### ASSIGNMENT:
Go to the line in the entries below that holds "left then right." and repeat exactly from there through the line that holds "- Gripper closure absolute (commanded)", inclusive.

BEGIN

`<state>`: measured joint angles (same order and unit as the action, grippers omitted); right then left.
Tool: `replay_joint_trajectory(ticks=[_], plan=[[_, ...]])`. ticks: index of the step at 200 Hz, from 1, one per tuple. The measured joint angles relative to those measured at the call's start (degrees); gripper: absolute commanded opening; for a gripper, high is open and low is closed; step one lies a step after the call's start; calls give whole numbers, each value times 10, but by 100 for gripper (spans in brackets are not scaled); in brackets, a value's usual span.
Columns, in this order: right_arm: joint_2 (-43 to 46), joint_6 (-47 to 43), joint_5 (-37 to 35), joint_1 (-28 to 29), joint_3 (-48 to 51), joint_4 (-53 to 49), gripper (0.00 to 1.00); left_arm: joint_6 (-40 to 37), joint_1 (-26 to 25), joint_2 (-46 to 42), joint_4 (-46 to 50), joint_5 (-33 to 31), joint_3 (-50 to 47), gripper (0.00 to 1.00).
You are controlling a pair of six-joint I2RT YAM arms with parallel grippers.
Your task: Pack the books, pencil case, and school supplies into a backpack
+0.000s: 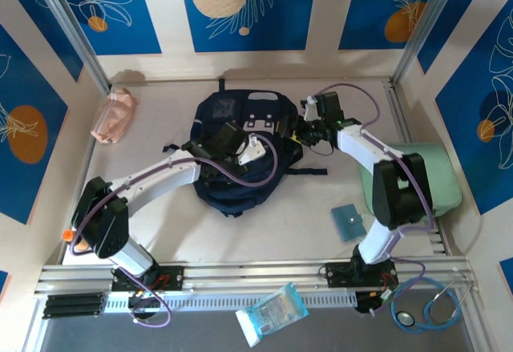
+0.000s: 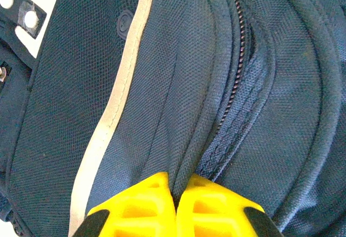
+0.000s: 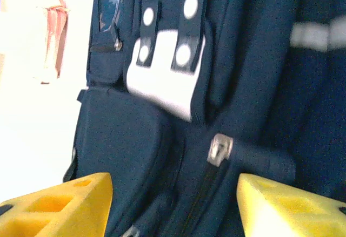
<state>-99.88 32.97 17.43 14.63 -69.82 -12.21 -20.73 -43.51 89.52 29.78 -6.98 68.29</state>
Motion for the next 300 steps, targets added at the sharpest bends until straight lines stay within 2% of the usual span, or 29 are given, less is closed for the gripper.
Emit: replay_joint_trajectory(ticks=[35,89,118,163,190,224,260,300], plan=[[-68,-53,-10,-1,-66,-21,64,12,0,-27,-11,1,-35,0],[-100,-158,13,-6,-104,-90,64,14,0,-33,-11,-2,-41,0],[-100,-194,46,-10,-102,-118,56,14,0,-33,-11,-4,-41,0],[-99,-218,63,-10,-73,-126,27,14,0,-33,-11,-8,-41,0],[-98,-220,51,-6,-73,-130,21,14,0,-31,-11,-8,-41,0],[-95,-221,35,0,-73,-133,20,14,0,-28,-11,-10,-41,0],[-90,-221,13,4,-73,-143,28,14,0,-25,-10,-10,-41,0],[-90,-214,5,4,-100,-183,27,14,0,-24,-9,-10,-40,0]])
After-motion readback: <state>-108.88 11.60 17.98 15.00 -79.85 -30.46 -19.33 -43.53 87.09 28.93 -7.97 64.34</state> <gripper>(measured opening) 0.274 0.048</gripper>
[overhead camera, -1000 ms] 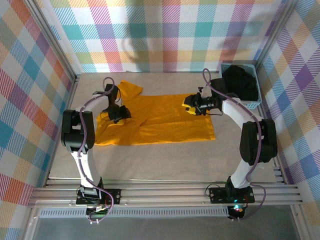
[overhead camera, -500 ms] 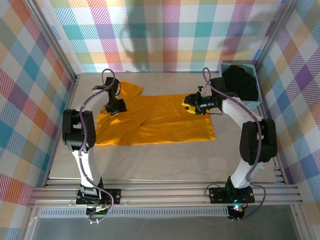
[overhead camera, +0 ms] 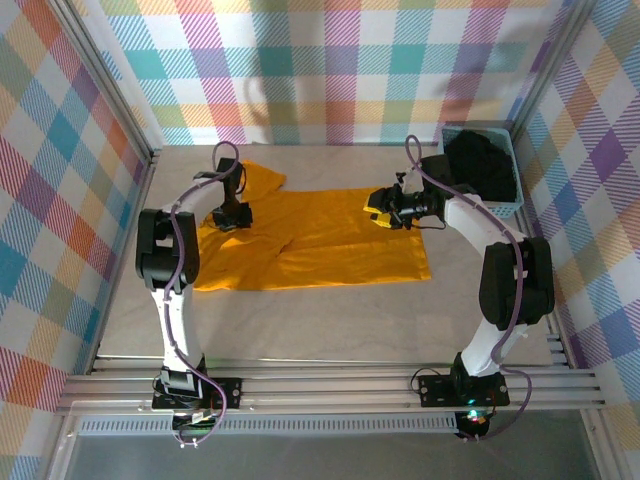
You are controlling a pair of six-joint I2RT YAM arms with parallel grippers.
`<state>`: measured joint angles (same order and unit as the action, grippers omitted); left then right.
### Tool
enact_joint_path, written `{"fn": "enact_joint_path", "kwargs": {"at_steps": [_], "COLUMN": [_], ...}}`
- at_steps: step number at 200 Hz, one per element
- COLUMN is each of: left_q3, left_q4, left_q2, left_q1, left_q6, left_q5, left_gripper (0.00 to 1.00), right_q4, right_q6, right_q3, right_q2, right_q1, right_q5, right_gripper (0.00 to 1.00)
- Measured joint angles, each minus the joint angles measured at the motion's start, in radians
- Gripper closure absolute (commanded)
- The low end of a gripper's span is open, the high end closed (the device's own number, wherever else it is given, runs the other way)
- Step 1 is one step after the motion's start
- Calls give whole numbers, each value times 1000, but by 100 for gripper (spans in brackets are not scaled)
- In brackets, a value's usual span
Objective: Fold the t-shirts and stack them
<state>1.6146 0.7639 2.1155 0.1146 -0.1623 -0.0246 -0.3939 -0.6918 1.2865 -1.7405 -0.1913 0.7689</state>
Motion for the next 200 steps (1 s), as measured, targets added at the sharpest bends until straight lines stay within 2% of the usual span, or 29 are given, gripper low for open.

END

### EXERCISE SOLUTION:
`<state>`: measured joint angles (same order and unit as the action, grippers omitted); left then right.
### Tool
enact_joint_path, written `{"fn": "enact_joint_path", "kwargs": {"at_steps": [_], "COLUMN": [_], ...}}`
- at_steps: step number at 200 Hz, one per element
- COLUMN is each of: left_q3, left_q4, left_q2, left_q1, left_q6, left_q5, left_gripper (0.00 to 1.00), right_q4, right_q6, right_q3, right_q2, right_q1, right_q5, right_gripper (0.00 to 1.00)
- Measured joint angles, each minus the joint angles measured at the motion's start, in radians
- Gripper closure absolute (commanded)

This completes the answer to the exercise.